Mr Murphy, who also co-founded the company, said bonds were a very common form of fixed income.
"The government and many of Australia's largest companies borrow money by issuing bonds. They're basically a loan that's repaid with interest," he said.
While people might be familiar with government bonds, Mr Murphy said they were probably less familiar with corporate bonds, as they have traditionally been restricted to larger investors.
"However, this situation has recently changed," he said.
"Investors can now access the benefits of corporate bonds through a range of products on ASX, including funds, Exchange Traded Funds (ETFs) and Exchange Traded Bond units (XTBs).

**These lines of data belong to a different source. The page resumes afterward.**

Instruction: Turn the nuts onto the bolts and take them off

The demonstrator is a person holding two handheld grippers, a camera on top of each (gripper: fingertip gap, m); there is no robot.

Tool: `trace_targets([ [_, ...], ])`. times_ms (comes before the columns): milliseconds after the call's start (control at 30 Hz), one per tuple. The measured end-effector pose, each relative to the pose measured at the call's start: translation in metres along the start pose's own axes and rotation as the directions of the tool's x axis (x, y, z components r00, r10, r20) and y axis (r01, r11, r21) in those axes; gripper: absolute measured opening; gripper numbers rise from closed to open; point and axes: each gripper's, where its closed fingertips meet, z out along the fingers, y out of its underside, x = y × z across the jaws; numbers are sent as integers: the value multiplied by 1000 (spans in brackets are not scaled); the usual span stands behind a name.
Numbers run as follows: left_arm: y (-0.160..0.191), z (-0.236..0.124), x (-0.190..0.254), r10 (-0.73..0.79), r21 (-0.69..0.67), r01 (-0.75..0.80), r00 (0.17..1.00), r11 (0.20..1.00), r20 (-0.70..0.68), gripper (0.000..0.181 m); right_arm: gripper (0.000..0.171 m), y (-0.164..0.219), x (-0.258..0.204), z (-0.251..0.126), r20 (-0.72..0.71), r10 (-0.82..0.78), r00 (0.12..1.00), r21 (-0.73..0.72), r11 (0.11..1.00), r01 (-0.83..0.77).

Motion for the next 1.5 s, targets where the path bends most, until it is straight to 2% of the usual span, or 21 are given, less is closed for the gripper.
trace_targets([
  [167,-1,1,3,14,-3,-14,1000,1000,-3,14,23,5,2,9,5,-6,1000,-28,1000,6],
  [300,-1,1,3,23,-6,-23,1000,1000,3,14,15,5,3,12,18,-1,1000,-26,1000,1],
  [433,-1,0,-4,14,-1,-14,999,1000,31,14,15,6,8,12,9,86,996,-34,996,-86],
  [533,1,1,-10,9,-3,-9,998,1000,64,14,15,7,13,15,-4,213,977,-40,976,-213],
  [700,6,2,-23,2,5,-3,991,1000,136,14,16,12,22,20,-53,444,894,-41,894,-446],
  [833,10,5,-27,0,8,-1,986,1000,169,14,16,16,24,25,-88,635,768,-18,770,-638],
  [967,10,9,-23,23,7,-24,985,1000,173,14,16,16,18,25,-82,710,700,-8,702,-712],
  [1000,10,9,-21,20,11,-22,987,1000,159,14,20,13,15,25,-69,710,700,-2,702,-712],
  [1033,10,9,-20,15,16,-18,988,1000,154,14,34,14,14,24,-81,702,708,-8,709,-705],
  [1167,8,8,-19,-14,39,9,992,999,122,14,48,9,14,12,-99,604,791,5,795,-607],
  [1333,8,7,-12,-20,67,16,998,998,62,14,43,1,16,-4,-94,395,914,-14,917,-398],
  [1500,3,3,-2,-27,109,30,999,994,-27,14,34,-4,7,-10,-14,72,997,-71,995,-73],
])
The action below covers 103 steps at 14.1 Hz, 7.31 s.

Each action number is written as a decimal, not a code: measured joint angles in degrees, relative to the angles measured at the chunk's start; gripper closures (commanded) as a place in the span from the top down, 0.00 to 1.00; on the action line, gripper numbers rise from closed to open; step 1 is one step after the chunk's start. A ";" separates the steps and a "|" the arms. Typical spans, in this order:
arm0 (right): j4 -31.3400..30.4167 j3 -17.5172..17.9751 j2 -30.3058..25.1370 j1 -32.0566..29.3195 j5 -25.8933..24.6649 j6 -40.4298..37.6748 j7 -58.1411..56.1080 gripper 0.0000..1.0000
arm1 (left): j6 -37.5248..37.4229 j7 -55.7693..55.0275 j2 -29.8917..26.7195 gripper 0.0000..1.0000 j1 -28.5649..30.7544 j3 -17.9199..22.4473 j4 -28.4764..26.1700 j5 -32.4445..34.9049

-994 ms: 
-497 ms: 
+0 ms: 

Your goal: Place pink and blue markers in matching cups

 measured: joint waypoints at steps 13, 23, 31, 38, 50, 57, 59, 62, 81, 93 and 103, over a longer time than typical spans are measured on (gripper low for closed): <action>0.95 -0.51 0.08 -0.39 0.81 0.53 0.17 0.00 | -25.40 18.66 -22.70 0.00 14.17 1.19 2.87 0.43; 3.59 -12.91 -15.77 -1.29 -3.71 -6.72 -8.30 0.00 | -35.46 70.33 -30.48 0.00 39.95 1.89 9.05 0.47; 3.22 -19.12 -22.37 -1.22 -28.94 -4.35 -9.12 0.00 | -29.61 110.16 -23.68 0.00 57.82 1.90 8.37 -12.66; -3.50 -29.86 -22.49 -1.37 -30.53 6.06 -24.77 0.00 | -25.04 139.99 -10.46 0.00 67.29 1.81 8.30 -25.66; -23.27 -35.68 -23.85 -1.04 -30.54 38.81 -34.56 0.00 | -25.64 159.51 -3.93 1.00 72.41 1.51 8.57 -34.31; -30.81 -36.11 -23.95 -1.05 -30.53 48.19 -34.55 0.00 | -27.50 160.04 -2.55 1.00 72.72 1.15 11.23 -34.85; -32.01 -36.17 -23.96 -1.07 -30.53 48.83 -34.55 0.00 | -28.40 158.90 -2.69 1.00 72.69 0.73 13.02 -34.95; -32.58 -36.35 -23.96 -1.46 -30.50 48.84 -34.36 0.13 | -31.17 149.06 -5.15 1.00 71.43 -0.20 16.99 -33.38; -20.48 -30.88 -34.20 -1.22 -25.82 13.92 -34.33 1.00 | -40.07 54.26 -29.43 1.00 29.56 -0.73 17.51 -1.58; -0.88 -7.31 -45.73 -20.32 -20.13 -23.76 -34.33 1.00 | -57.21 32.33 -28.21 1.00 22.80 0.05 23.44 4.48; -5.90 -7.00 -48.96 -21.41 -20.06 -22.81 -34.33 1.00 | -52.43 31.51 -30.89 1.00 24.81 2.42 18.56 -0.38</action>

"Corporate bonds offer steady, predictable income, and - importantly - capital stability. They feature far less price volatility than shares or hybrids and provide a higher rate of return than the most common form of fixed income - term deposits.
"For example, the yields available on XTBs, which offer exposure to specific, individual corporate bonds, were as high as 5.2 per cent on December 1, 2016, while the rate for the best three-to-six month term deposit that day was 2.85 per cent.
"On the same day, a portfolio of five high yield XTBs offered 4.11 per cent, giving investors a 44 per cent better return than the best term deposit."
Mr Murphy said corporate bonds sit just above term deposits on the risk-return spectrum.
"Put simply, with corporate bonds you're lending money to ASX-listed companies rather than a bank, as you do with a term deposit.
"The extra return on offer is in exchange for the extra risk that comes with lending to a company over a bank. There is an increased risk of the company defaulting - but it is a small one.
"It's also important to remember that corporate bonds aren't government guaranteed for the first $250,000, unlike term deposits.
"All well-balanced investment portfolios should be diversified with shares and fixed income. And as a rule of thumb, the more we age, the more fixed income we should have.
"Corporate bonds put defensive capital stability into your retirement savings, which is a great way to safeguard your nest egg and defend yourself against falling shares and dividends."